I have a request from all of you in the fleet. I am attempting to get a wet trainer here in Cape May for the recruits to utilize as part of a culminating event. As of right now there is no practical damage control training in the recruit schedule. The intent of this trainer is just to get the recruits hands wet, we will not have a class or teach them the numbers associated with each patch or plug. What I need from the field to help push this through is your comments on if you think it would help you in the fleet if your newly arriving personel had seen some sort of wet trainer before they got to you.
Please post any opinions, positive or negative....thank you
Something as simple as a pipe patch would be beneficial and cheap. Soft patch, synthoglass, jubilee just so they see it before they reach the cutter. You could probably get the cutters there to give you their expired synthoglass. Donnie you still going to be their next summer?
We have tons of synthoglass, I got from the Navy...I dont know if we are going to actually utilize it as it is a pain in the butt removing once it dries, and the command here may not want the recruits touching them, and getting the resin.
I'm not sure yet. Hopefully I'll hear something in the next few weeks. I used to remove the synthoglass as soon as training was over and it was real easy. The resin could be a problem I guess. Anyway, I applaud your efforts for trying to give the recruits that much more training before they head to a boat and give that deer in a headlight look.

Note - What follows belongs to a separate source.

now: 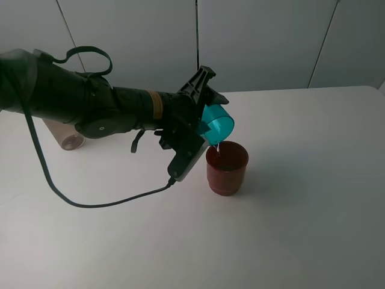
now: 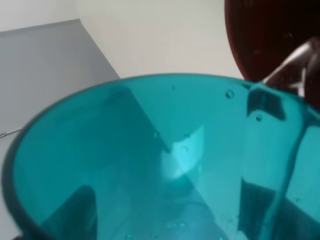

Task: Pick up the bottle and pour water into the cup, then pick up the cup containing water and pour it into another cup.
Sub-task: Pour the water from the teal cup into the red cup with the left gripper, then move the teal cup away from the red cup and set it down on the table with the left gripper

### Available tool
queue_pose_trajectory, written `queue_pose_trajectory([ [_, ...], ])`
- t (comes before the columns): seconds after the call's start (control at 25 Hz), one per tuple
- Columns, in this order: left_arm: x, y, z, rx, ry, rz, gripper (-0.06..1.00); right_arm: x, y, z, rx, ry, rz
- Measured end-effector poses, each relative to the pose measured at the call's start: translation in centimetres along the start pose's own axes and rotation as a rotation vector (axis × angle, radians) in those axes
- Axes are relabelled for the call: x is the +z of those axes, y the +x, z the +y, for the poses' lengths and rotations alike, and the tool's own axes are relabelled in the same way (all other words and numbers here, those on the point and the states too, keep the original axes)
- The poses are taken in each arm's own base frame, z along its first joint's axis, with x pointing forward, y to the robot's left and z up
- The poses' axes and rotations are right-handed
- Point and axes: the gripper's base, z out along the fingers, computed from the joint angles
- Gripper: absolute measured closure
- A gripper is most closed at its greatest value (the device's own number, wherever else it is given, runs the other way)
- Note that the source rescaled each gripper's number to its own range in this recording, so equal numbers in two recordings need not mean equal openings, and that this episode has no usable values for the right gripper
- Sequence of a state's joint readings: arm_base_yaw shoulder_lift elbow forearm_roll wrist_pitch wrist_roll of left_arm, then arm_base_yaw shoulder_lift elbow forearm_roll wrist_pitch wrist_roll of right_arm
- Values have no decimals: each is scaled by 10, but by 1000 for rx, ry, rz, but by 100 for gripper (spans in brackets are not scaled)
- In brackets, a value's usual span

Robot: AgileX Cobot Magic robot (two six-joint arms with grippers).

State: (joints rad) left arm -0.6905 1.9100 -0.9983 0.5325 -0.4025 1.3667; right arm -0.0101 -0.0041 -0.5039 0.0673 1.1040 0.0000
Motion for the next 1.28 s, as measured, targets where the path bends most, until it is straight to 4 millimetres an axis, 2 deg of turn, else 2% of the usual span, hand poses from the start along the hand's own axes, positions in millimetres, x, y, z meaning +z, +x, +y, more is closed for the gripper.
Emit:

Donny....buy some wood closet rods or landscape logs and have them practice their soft patches and jubilees on them. then i would just go over the sythoglass process or if your command allows them to get their hands dirty, buy some PVC piping...when their done, you can cut off the PVC/sythoglass section and throw it away. its cheap and easy to set up. I ran this training for SeaOps on the river tender and it worked great.
I've been on Big boats, small boats, and land units, and it sounds like a damned good idea to me. Especially when they go to a smaller crewed unit. I think they need to go through an actual fire trainer too.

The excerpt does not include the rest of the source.